> **To do**:
Each line below that includes the word "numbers" adds one to the count; give that count and nothing else.

> **Supplied data**:
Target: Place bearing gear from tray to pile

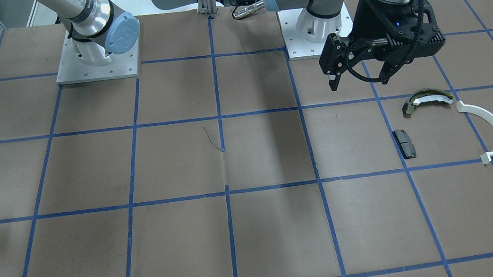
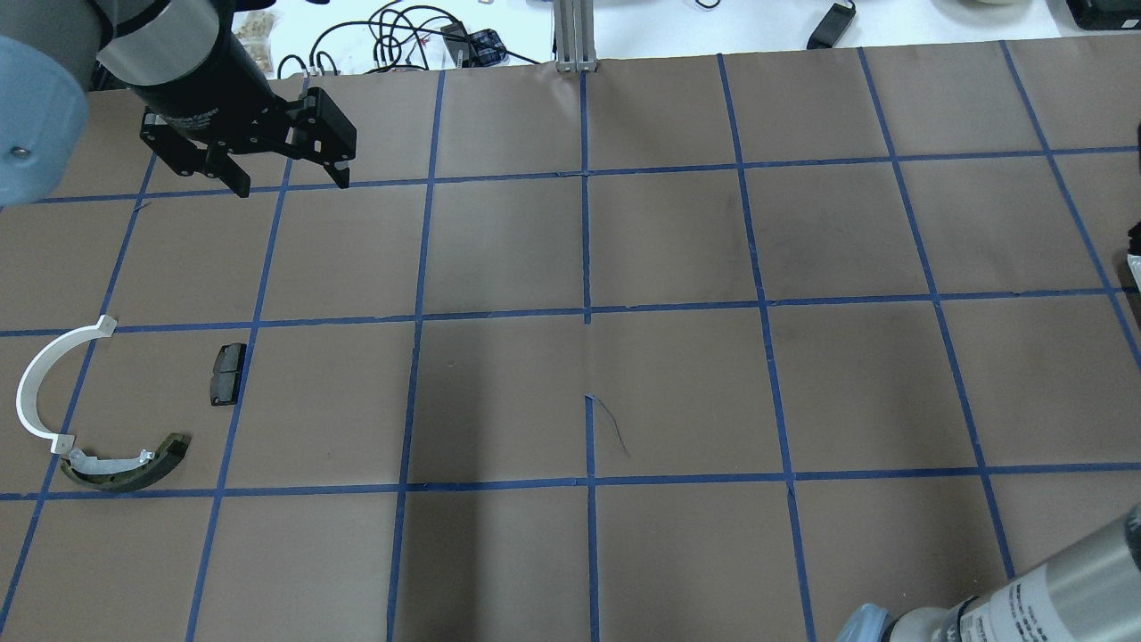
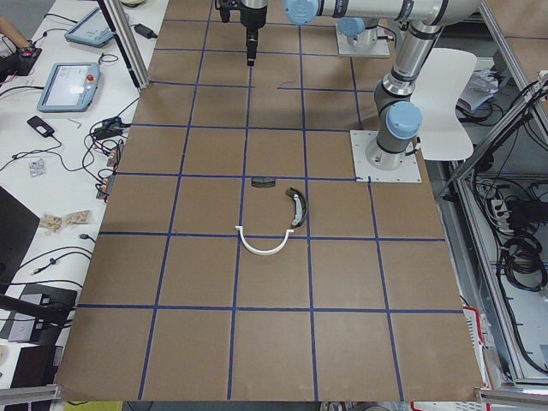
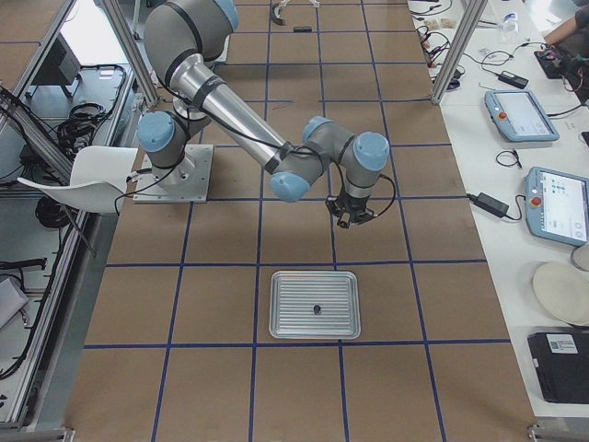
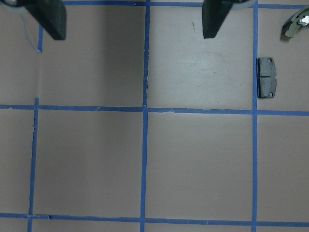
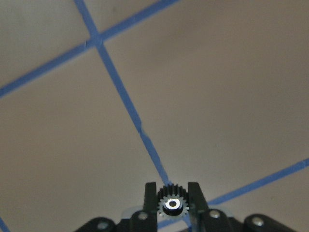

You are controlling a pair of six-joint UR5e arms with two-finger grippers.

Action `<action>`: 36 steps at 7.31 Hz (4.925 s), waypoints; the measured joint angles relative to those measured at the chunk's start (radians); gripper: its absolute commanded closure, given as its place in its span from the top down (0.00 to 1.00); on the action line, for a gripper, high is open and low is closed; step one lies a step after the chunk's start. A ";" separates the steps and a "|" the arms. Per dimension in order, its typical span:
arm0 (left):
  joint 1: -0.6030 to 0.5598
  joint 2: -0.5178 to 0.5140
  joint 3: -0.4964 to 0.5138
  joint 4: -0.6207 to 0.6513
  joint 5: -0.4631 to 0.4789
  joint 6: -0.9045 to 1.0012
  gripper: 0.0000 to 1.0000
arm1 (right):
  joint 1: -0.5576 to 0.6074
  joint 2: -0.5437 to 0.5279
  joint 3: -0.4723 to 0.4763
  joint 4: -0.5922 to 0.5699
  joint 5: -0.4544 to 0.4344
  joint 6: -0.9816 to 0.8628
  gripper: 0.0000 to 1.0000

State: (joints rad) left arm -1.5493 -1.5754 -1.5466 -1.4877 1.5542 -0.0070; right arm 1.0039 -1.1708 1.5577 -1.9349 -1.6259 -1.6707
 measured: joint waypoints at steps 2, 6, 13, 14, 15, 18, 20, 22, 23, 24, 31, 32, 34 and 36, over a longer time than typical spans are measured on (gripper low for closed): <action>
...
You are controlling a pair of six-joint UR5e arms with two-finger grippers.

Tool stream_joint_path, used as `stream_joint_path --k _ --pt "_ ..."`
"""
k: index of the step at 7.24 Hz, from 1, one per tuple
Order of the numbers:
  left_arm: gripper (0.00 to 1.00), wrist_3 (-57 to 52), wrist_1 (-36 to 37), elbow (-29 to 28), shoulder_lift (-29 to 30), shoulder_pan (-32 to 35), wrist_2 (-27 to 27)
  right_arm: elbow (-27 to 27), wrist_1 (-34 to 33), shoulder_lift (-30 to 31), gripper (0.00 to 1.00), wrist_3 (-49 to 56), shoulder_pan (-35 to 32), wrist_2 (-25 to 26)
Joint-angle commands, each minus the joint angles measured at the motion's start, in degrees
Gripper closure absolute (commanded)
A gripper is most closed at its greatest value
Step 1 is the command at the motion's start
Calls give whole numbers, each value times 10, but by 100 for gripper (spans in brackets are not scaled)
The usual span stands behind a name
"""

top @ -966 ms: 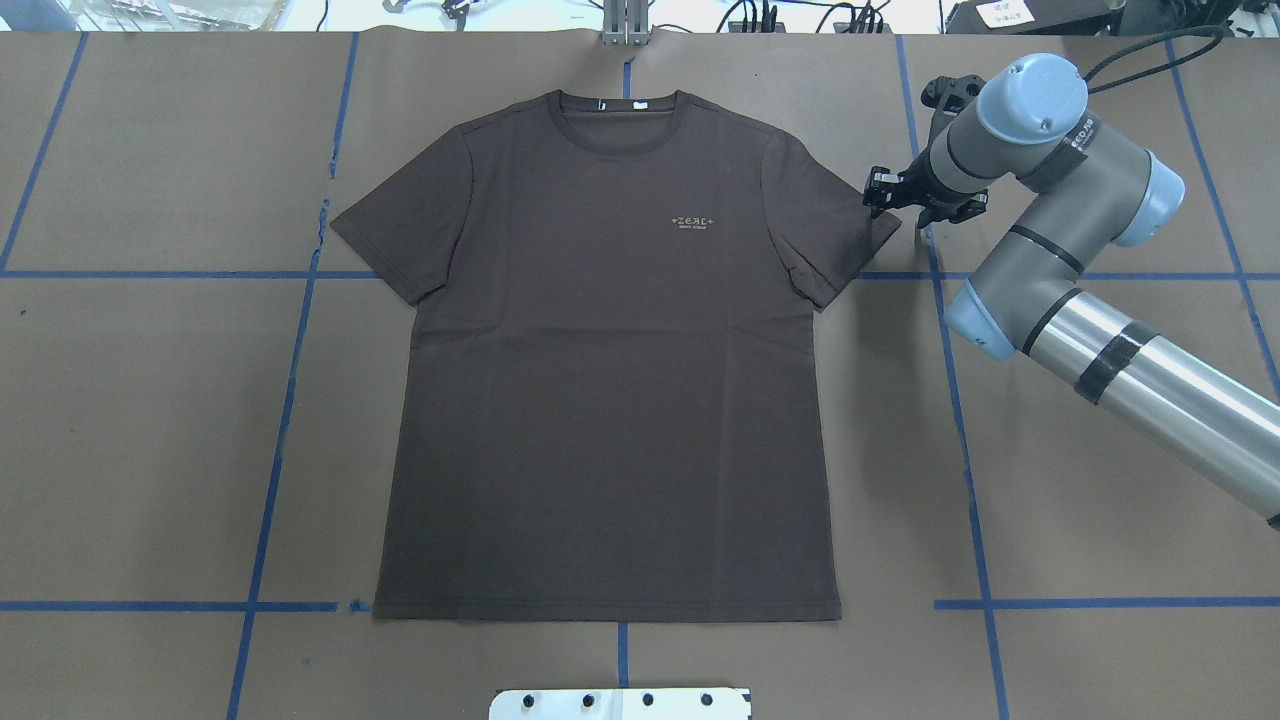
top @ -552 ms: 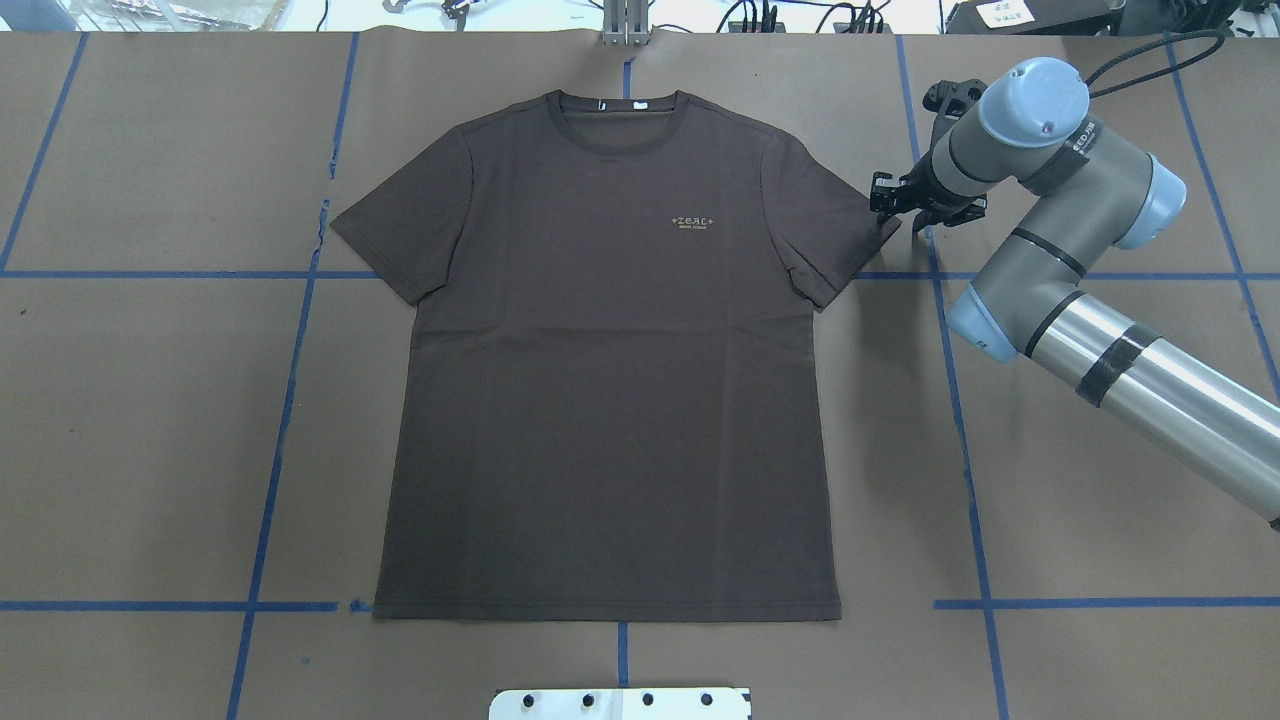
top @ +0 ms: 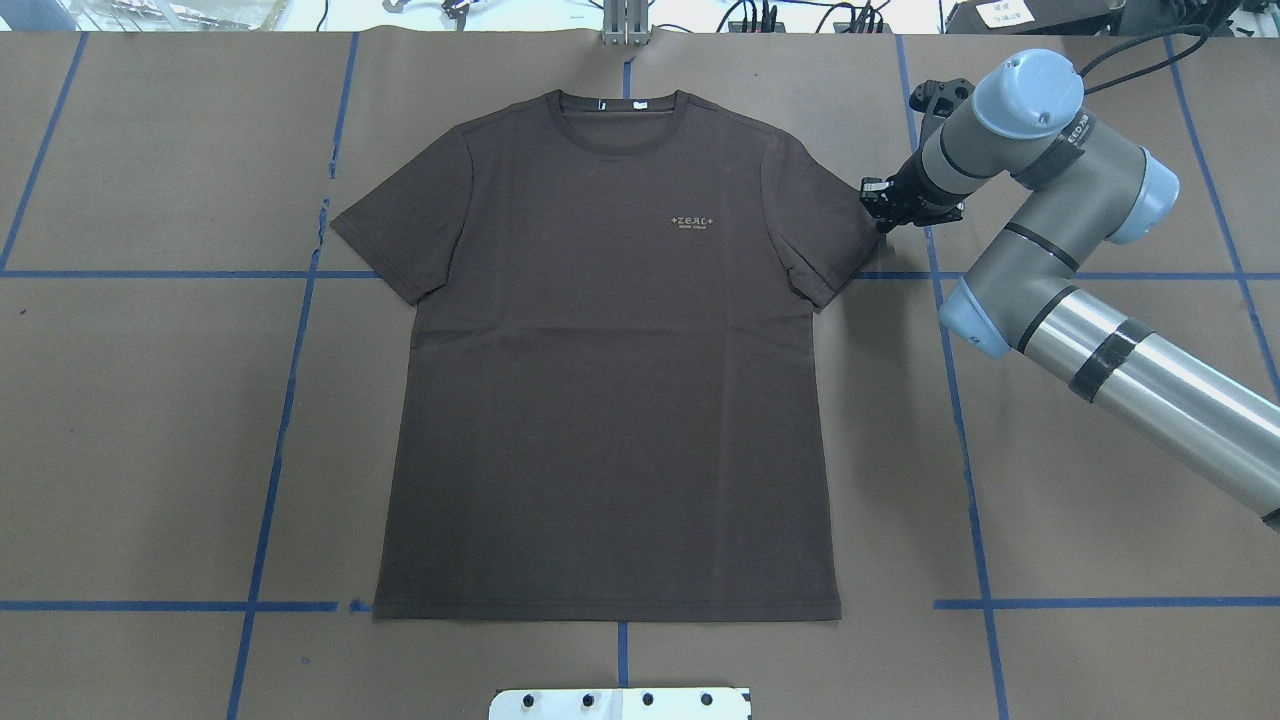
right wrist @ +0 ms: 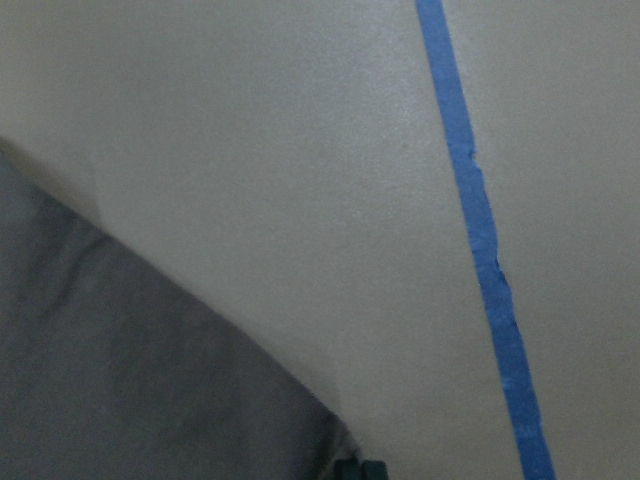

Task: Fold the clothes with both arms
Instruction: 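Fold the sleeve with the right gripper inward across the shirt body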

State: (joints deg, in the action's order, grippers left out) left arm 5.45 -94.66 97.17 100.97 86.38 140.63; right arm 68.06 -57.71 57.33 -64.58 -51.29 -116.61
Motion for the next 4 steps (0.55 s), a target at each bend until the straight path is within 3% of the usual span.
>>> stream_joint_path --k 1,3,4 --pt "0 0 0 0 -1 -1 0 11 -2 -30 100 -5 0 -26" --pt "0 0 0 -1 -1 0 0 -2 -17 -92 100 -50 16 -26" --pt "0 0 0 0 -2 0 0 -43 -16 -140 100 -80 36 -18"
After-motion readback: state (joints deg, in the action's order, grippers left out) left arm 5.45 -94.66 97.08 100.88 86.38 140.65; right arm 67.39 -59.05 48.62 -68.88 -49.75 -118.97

> **Reply to the task**:
2